Britons shopped online in large number late last year but were more subdued in January



The latest IMRG Capgemini Online Retail Index, which tracks the online sales performance of over 200 retailers, showed that the first month of 2020 continued trends already seen in 2019. Despite the Black Friday and Christmas-linked upturn in November and December, the rest of 2019 had seen the sector weakening.

But while last year was a problem, it seems this year is so far facing even more of a struggle. The January figure fell well below the three-month, six-month and 12-month rolling averages that were up 8.9%, 6% and 5.5% respectively.

But while online growth in January was anaemic, some retailers and sectors did better than others.

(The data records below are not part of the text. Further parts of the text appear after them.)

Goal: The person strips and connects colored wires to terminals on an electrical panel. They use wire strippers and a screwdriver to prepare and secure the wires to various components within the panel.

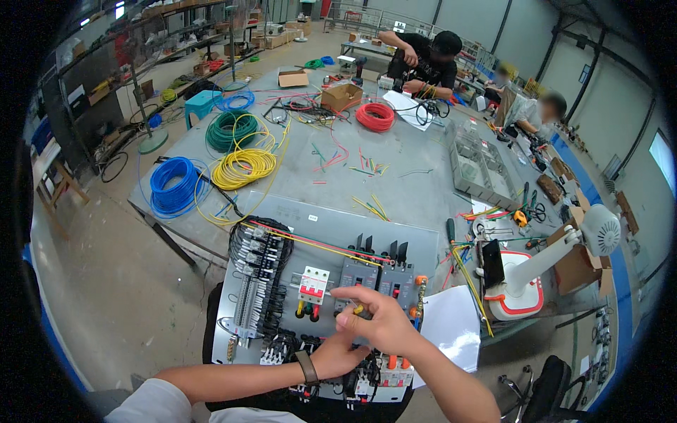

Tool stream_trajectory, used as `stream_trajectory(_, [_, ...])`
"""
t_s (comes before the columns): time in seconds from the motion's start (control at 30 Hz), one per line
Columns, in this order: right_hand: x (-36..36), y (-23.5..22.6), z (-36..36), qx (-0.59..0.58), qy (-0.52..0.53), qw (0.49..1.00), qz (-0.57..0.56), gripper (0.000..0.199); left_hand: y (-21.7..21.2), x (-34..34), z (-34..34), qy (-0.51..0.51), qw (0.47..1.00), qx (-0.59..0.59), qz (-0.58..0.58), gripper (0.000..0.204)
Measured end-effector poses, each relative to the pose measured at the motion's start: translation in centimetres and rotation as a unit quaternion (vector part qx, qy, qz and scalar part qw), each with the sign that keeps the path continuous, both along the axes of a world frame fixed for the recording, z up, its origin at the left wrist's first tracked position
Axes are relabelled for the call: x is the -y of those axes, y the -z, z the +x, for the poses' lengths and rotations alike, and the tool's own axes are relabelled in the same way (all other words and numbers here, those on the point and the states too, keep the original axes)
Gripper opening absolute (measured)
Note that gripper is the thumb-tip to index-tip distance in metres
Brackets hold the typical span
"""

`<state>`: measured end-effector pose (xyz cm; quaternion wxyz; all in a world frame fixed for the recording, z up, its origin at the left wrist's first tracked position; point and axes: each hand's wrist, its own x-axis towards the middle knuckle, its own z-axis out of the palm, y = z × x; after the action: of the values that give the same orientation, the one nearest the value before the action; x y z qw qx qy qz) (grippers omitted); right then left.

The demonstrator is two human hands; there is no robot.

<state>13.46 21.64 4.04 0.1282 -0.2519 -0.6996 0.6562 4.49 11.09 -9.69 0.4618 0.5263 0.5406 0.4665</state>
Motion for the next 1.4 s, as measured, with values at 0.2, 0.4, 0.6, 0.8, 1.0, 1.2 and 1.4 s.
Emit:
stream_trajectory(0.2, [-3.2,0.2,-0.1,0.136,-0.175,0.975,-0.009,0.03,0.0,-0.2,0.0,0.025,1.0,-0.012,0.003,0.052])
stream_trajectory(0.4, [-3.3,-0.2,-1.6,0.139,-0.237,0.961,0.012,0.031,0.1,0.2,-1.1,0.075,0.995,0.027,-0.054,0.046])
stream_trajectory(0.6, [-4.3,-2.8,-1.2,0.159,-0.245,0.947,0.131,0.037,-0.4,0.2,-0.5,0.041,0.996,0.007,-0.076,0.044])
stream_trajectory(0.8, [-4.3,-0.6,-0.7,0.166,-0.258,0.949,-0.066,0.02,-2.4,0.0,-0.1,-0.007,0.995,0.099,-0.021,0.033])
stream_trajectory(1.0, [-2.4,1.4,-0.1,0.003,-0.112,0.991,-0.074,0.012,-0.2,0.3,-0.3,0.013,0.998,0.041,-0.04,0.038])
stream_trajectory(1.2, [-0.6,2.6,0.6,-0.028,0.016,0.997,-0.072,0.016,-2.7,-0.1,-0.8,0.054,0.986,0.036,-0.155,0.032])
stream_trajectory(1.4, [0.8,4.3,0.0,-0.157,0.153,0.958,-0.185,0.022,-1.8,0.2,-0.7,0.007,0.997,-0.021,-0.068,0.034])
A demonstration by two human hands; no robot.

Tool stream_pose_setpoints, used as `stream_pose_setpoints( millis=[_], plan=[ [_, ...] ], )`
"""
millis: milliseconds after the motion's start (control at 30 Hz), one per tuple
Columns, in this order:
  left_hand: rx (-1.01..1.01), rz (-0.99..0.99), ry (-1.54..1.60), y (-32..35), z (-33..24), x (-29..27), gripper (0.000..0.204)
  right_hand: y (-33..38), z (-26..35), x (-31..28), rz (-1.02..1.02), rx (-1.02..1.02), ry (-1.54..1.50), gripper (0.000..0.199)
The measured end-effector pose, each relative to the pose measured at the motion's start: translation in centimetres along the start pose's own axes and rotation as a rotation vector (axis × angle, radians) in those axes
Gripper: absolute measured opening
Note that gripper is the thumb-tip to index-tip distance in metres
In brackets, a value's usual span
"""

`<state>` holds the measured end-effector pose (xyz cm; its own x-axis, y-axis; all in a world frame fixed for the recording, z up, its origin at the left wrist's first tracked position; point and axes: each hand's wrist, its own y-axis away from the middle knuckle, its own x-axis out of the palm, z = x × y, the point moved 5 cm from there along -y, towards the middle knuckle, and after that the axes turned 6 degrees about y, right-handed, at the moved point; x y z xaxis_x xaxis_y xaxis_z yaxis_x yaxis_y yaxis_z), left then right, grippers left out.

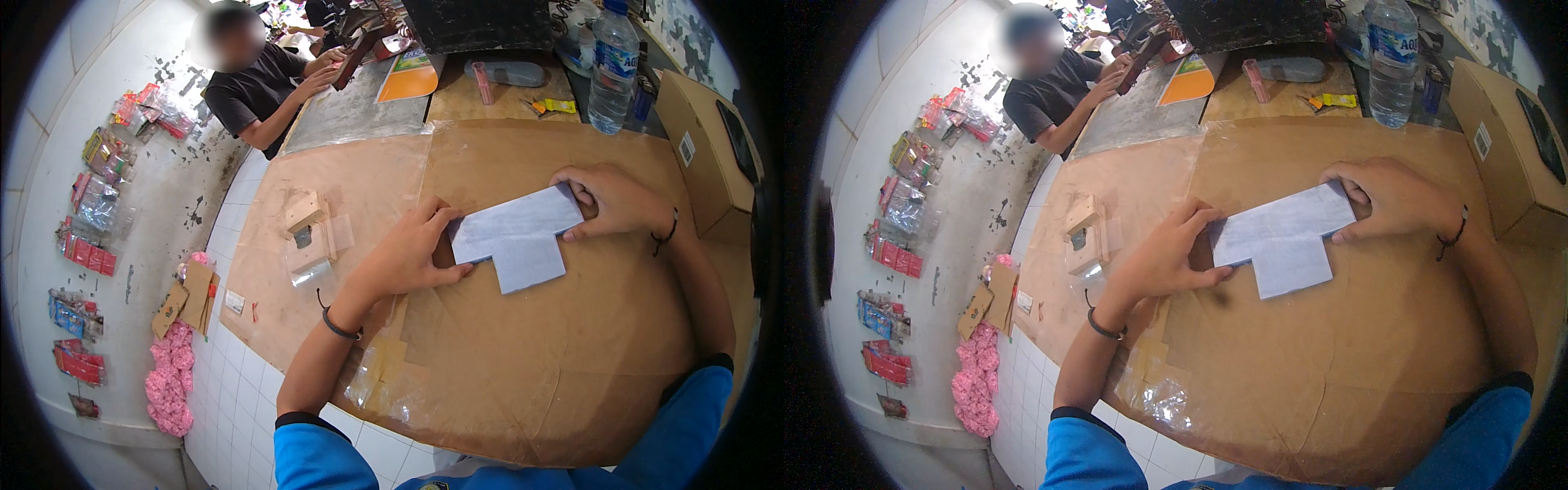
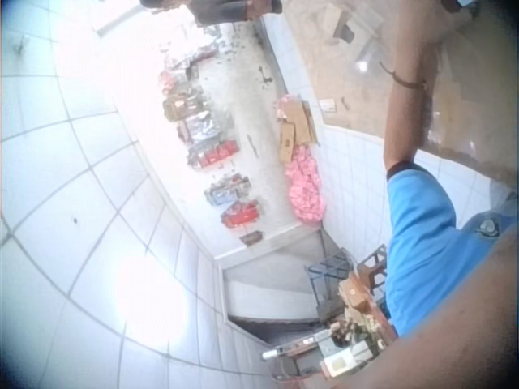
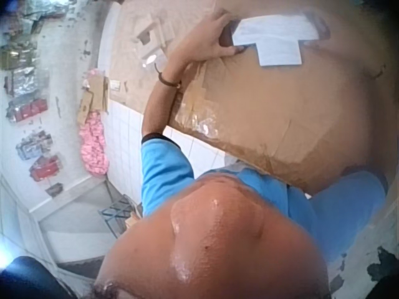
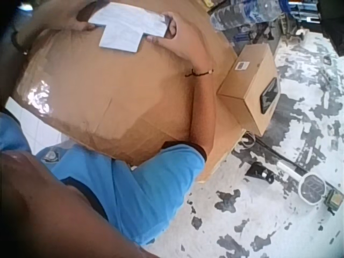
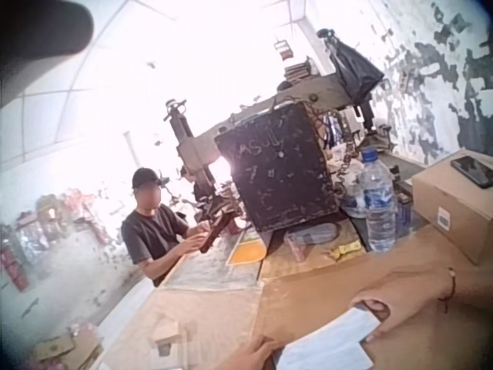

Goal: The person places small white rectangular items into clear plastic bags on a workbench. They repeatedly pick up items, insert them into bags, and set the filled bags aside. Another person works across the table in the background.

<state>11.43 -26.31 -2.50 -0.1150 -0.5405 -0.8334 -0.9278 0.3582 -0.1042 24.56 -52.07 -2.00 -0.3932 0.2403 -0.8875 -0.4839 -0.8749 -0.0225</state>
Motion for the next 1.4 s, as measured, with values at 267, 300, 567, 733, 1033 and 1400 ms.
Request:
stream_pose_setpoints(
  millis=[267, 300, 567, 733, 1033, 1400],
  plan=[
    [0.015, -0.013, -0.027, -0.02, -0.12, -0.08, 0.07, -0.11, 0.09, -0.15, 0.003, 0.009, 0.039, 0.075],
    [0.012, -0.01, -0.031, -0.03, -0.11, -0.06, 0.07, -0.1, 0.09, -0.13, -0.002, 0.007, 0.034, 0.075],
    [0.001, -0.001, -0.058, 0.0, 0.01, -0.04, 0.07, -0.15, 0.22, -0.08, -0.017, -0.035, 0.042, 0.074],
    [-0.015, 0.013, -0.061, -0.07, -0.02, -0.02, 0.072, -0.08, 0.24, -0.07, 0.002, 0.004, 0.024, 0.073],
    [-0.027, 0.017, -0.064, 0.02, 0.01, 0.0, 0.074, -0.15, 0.16, -0.04, -0.016, -0.023, 0.038, 0.073],
    [-0.002, 0.015, -0.163, 0.1, 0.05, 0.26, 0.071, -0.13, -0.01, 0.19, -0.046, -0.071, 0.059, 0.072]
  ],
)
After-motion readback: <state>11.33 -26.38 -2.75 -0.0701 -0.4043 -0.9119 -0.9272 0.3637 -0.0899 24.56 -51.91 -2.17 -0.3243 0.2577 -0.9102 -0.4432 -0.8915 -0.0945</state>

For instance, continuing a trend seen since April 2019, online-only retailers “performed significantly better than their multichannel counterparts”, with sales growth of 7.6% versus a 2.9% fall.

And category-wise, beauty continued to be one of the best performers in January, though its growth of 7.1% was relatively subdued in comparison to its average growth of 23.3% in 2019. 

Meanwhile both home and clothing also saw increases, of 6.1% and 3.1% respectively, although that was largely where the positivity ended. In perhaps the strongest indication of the Black Friday effect and the impact of end-of-year discounting on the traditional January sales period, electricals sales plummeted from their first positive performance in over two years in December (+11.9%) to -17.7% in January.

Andy Mulcahy, strategy and insight director, IMRG, said that there had been some uncertainty over whether the November-December spike signalled a turnaround or just a temporary seasonal boom.

“It seems that we now have our answer,” he added. “Flat growth to start the year, against a modest growth rate of 7% in January 2019 (which itself was the lowest for January in three years) suggests that it wasn’t just uncertainty over Brexit that was suppressing spend [overall last year]. The real reasons are likely to be multiple and diverse, requiring fundamental appraisals of retailer propositions to ensure they are well set up for success in this fast-changing market.”

And Lucy Gibbs, managing consultant - Retail Insight at Capgemini said: “Interestingly, budget retailers were seeing more favourable results and outperformed the mid-market players in the clothing and health and beauty sectors, which had positive results this month.  For clothing this has been an increasing divide over the second half of 2019.  Consumers are remaining cautious as we start the year and are seeking value for money. Combine this with a rise in demand for sustainable shopping, will the gradual increase in consumer confidence be reflected in spending patterns as the year goes on?”